Military medicine in its development is tending to differentiate into branches dealing with specific aspects of the theory and practice of medical support. This differentiation is due both to the growth of knowledge in the natural sciences, which has led to the progress of medicine, and to the complication of the organization of the armed forces and their technical supply; as a result of the latter, independent branches and combat arms of the armed forces have originated. The appearance of new types of weapons and means of destruction has altered the nature of military pathology and necessitated a more detailed study of it.

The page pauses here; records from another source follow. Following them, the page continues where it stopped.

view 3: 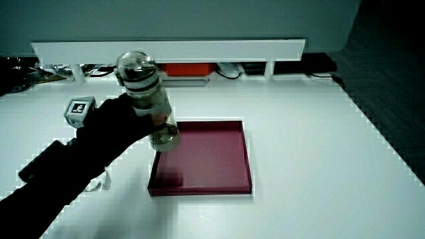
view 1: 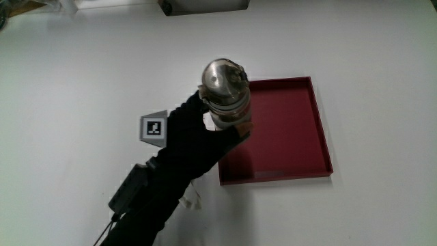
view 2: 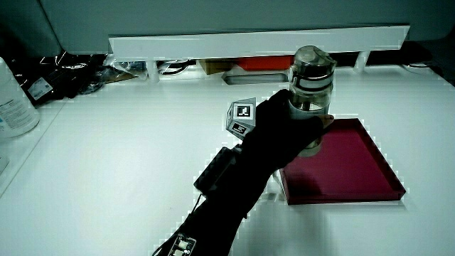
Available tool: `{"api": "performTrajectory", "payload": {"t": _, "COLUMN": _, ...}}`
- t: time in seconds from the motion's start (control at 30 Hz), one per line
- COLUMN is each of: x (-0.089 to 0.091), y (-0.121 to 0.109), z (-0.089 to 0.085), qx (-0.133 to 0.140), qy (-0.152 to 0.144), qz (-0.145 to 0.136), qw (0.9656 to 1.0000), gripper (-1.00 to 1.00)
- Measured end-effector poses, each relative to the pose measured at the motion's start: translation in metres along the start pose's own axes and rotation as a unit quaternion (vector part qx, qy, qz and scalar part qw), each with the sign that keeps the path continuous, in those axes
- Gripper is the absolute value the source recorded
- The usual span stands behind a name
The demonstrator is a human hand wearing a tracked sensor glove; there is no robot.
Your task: Place bottle
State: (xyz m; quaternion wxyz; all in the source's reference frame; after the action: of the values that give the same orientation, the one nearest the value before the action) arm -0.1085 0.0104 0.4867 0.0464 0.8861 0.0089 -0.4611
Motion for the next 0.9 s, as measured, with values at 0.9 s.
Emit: {"api": "performTrajectory", "payload": {"t": 0.9, "x": -0.019, "y": -0.011, "z": -0.048, "qx": -0.09, "qy": -0.124, "qz": 0.079, "qw": 0.9851, "gripper": 0.0}}
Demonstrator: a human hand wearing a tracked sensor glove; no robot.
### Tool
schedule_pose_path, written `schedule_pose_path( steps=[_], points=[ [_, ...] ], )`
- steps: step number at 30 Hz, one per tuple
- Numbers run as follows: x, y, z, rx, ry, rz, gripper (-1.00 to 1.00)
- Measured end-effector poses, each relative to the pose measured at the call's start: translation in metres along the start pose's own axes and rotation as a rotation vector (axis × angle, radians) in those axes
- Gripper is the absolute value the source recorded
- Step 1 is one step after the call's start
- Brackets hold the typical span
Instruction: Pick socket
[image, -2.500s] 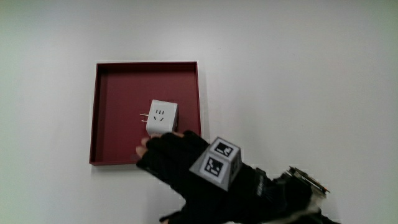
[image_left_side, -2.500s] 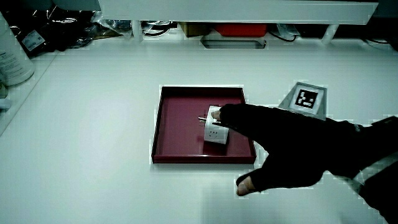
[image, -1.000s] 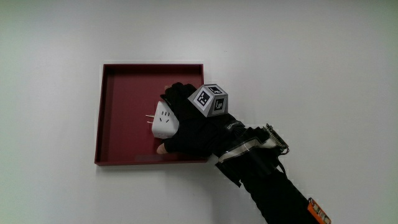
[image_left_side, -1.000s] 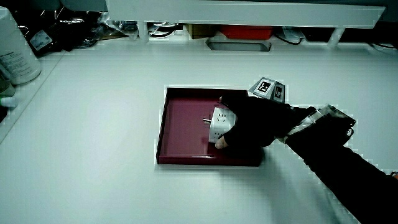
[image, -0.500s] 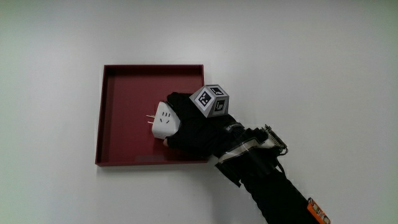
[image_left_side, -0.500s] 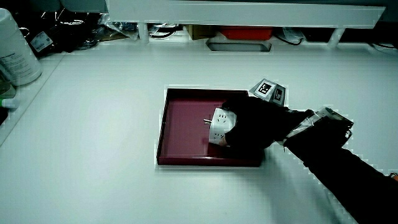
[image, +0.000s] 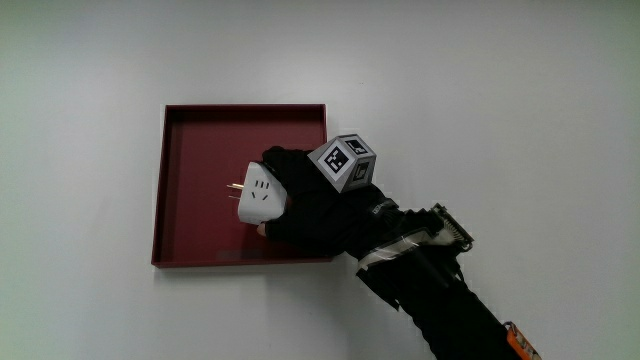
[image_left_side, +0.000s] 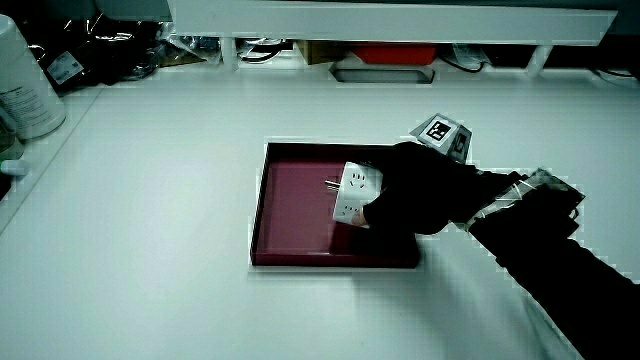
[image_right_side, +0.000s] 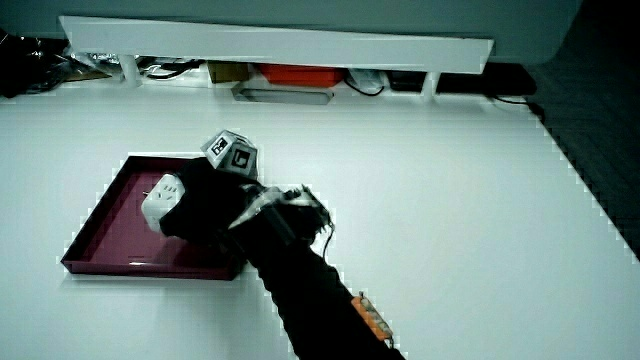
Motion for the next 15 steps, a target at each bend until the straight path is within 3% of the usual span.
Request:
schedule_pose_path(
  steps=[5,7,10,12,13,15],
  points=[
    [-0.011,-0.012,0.014,-0.002,-0.012,0.034,1.0],
    [-0.01,-0.015,0.018,-0.037,0.046,0.095,1.0],
    [-0.007,-0.022,0.027,0.002,0.027,0.185,1.0],
    [-0.009,-0.031,0.037,0.027,0.007,0.201,1.0],
    [-0.009,-0.034,0.04,0.031,0.033,0.21,1.0],
    [-0.007,-0.04,0.048,0.05,-0.006,0.217,1.0]
  ],
)
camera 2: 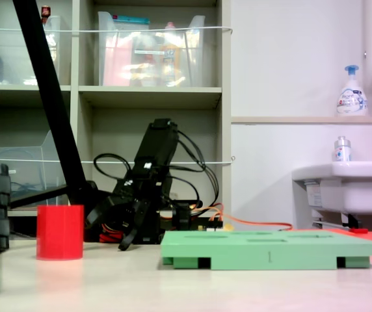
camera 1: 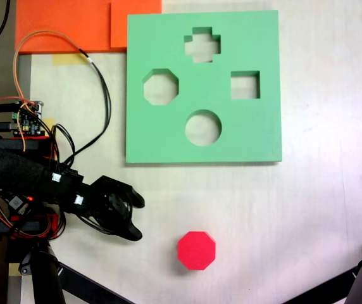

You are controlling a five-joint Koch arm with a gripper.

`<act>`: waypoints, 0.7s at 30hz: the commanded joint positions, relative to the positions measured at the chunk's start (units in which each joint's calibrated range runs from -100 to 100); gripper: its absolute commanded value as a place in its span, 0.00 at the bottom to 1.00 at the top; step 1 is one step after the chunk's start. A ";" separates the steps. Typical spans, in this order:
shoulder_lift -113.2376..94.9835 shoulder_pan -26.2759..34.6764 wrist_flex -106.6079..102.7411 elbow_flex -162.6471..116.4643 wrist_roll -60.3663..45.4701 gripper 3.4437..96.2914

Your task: Put the octagonal pillar block into the corresponding hole

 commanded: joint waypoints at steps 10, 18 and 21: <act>-0.55 -0.88 -76.56 48.00 7.52 0.45; 22.64 0.78 -96.87 86.18 7.72 0.61; 35.49 0.78 -100.15 96.25 8.25 0.69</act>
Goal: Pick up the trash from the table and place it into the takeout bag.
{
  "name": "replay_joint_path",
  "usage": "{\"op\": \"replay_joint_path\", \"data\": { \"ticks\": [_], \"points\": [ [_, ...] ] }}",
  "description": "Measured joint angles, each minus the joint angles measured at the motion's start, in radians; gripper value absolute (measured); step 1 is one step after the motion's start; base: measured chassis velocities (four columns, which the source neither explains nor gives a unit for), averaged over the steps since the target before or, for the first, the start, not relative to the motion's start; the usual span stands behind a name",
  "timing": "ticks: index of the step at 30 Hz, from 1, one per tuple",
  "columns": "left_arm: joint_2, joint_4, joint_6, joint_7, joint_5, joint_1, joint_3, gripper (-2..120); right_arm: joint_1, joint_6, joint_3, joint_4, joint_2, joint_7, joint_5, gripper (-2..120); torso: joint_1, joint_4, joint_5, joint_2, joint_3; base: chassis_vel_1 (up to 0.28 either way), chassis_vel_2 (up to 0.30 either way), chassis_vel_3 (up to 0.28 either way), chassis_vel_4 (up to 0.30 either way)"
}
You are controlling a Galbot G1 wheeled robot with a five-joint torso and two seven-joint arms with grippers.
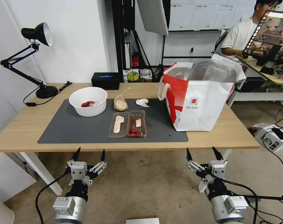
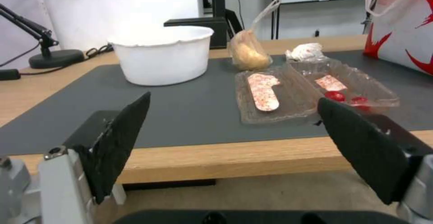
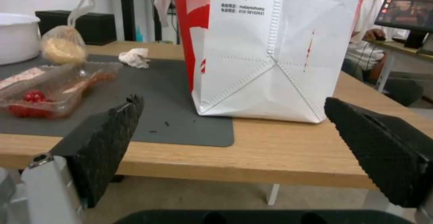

Military medicine is a highly complex and ramified body of military medical knowledge that includes medical service organization and tactics, military field surgery, military field therapeutics, military hygiene (including military epidemiology), the physiology of military work with specific reference to work of personnel in different branches and combat arms of the armed forces, aviation medicine, space medicine, medical protection against weapons of mass destruction, military medical administration, military medical supply, the history of military medicine, and military medical geography. The practical tasks of medical support of the armed forces relating to study of peculiarities of the pathology, clinical symptoms, and treatment of combat injuries and diseases in the troops gave rise to military medical branches in almost all fields of theoretical and clinical medicine, including pathological physiology, pathological anatomy, psychiatry, ophthalmology, and stomatology.
REFERENCESSolov’ev, Z. P. Voprosy voennoi meditsiny: Izbr. stat’i i rechi. Leningrad, 1955.
Ocherki istorii sovetskoi voennoi meditsiny. Leningrad, 1968.